You can use these buns for hot dogs or any kind of filling that pleases you. These buns contain a small amount of barley malt syrup which adds a mild sweetness to dough. It is sold in jars in specialty markets and health food stores and, once opened, keeps for years in the refrigerator. If you can’t find it or don’t bake bread very often, just substitute honey.
- Stand mixer (optional)
- Large cookie sheet / baking pan
- Silicone baking pan liner or parchment paper
- 1 medium Idaho or Yukon Gold Potato about 8 ozs
- 1 tablespoon Barley malt syrup or honey
- 1 package Active dry or rapid-rise yeast 2 ¼ teaspoons
- 2 tablespoons unsalted butter, melted
- 3 cups unbleached all-purpose flour 15 ozs
- 1 1/2 teaspoons salt
- 1 large egg beaten with 1 teaspoon water
- Peel the potato, cut it into chunks, and put them in a medium saucepan with 2 cups of water.
- Cook, uncovered, over medium- to medium-high heat, until the potato is very tender when pierced with the tip of a sharp knife, about 25 minutes.
- Turn the potatoes and liquid into a strainer set over a bowl.
- Measure the liquid and set it aside.
- Either mash the potatoes until smooth in a medium bowl or pass them through a ricer.
- Measure ½ cup packed mashed/riced potatoes.
- Tip: You can add butter and seasonings to any leftovers and enjoy as a snack.
- Add enough warm tap water to the saved potato water to measure 1 cup.
- Put the water into the bowl of a stand mixer and stir in the barley malt syrup. It’s very sticky.
- Sprinkle on the yeast and add the potatoes, melted butter, and flour.
- Stir with a wooden spoon to make a shaggy mass.
- Attach the dough hook and knead of medium-low speed 5 minutes.
- Cover the dough and let it rest 20 minutes.
- Add the salt and knead on medium speed until the dough cleans the sides of the bowl and becomes stretchy. Dough should be slightly sticky. If too dry, knead in small amounts of water.
- Scrape the dough onto a lightly floured surface; knead briefly and shape into a ball. Final dough should be smooth and supple.
- Hand Mixing Option: If you lack a stand mixer, just mix everything together (including the salt) with a wooden spoon in a large bowl and knead the dough on a lightly floured surface until it is smooth, elastic, and just barely sticky to the touch. The dough is now ready to rise.
- Wash and dry the mixing bowl and coat it lightly with cooking spray or vegetable oil.
- Add the dough, cover tightly, and let rise at room temperature until dough has doubled in size, about 1 hour. But that depends on your room temperature.
- Remove the dough to a lightly floured surface and divide it into 10 equal pieces, each weighing 3 ounces. Here’s where a scale is really handy.

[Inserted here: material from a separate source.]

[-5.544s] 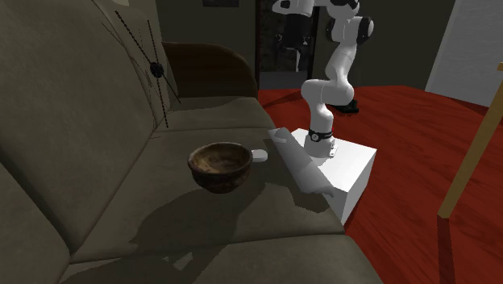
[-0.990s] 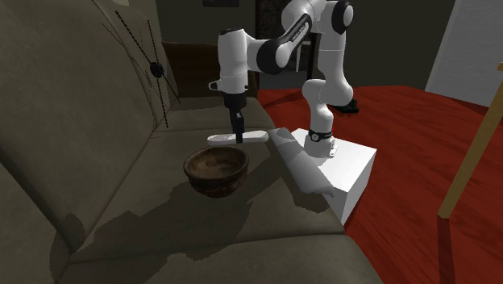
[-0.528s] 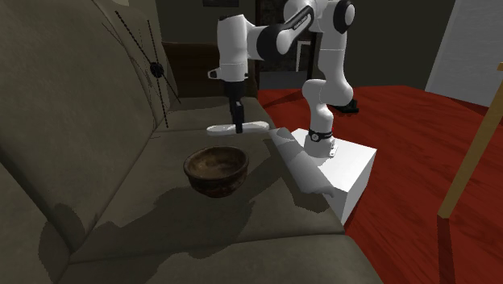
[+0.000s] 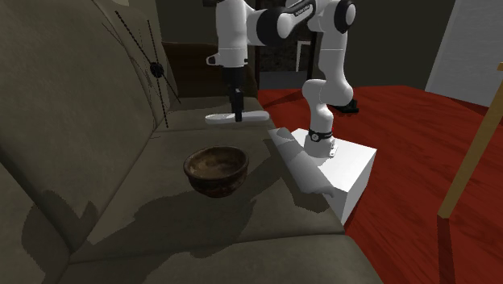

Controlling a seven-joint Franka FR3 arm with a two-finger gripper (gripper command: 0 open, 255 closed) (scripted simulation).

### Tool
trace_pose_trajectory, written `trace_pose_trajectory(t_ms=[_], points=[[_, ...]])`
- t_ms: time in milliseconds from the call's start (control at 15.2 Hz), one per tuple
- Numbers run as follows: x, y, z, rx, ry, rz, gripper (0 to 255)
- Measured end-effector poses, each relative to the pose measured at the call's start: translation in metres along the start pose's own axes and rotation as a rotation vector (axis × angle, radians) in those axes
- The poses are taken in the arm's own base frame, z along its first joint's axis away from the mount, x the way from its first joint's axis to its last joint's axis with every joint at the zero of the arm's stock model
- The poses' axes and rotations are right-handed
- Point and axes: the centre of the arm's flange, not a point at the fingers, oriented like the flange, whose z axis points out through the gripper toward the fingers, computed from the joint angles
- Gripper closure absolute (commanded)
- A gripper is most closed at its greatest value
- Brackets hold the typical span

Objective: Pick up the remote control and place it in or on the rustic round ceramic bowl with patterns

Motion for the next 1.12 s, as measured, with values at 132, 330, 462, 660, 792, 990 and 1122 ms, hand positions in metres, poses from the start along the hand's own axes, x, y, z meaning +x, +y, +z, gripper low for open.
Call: trace_pose_trajectory(t_ms=[132, 330, 462, 660, 792, 990, 1122], points=[[-0.001, 0.000, -0.011, 0.000, 0.000, 0.000, 255], [0.006, -0.017, -0.020, 0.000, 0.000, 0.000, 255], [0.016, -0.034, -0.019, 0.000, 0.000, 0.000, 255], [0.036, -0.072, -0.023, -0.001, -0.001, -0.001, 255], [0.047, -0.092, -0.024, 0.000, 0.000, -0.001, 255], [0.066, -0.131, -0.027, -0.001, 0.000, -0.001, 255], [0.073, -0.141, -0.020, -0.001, -0.001, -0.001, 255]])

- Shape each piece into a ball, space the balls a couple of inches apart, cover with a kitchen towel, and let them rest 15 minutes to relax the gluten.
- Line a large cookie sheet (14 x 17 inches) or baking sheet (17 x 11 inches) with silicone baking pan liner or cooking parchment.
- To shape the buns, flatten each ball of dough into a rough rectangle about 7 inches long.
- Fold the dough in thirds, like a business letter.
- Turn the dough 90 degrees and make a crease down the length of the dough with a chopstick or pencil.
- Fold both halves of the dough together and press firmly to seal the seam.
- Roll each bun under your palms to about a 5-inch length and set seam side down onto the prepared sheet. Arrange buns well apart to allow space for rising.
- Cover the buns with a kitchen towel and let them rise until doubled in size at room temperature, about 45 minutes.
- While the buns rise, adjust an oven rack to the center position and preheat the oven to 375 degrees.
- When the buns are ready to bake, brush them with the egg glaze.
- Bake about 15 to 20 minutes, until buns are golden brown.
- Cool completely on a wire rack. The buns are terrific as soon as they’ve cooled off.
- Leftover buns may be wrapped tightly and frozen for up to 1 month.
- To refresh, thaw them in their wrapping. Then unwrap and put them on a baking sheet; pop into a preheated 325 degree oven for 10 minutes. Cool and serve.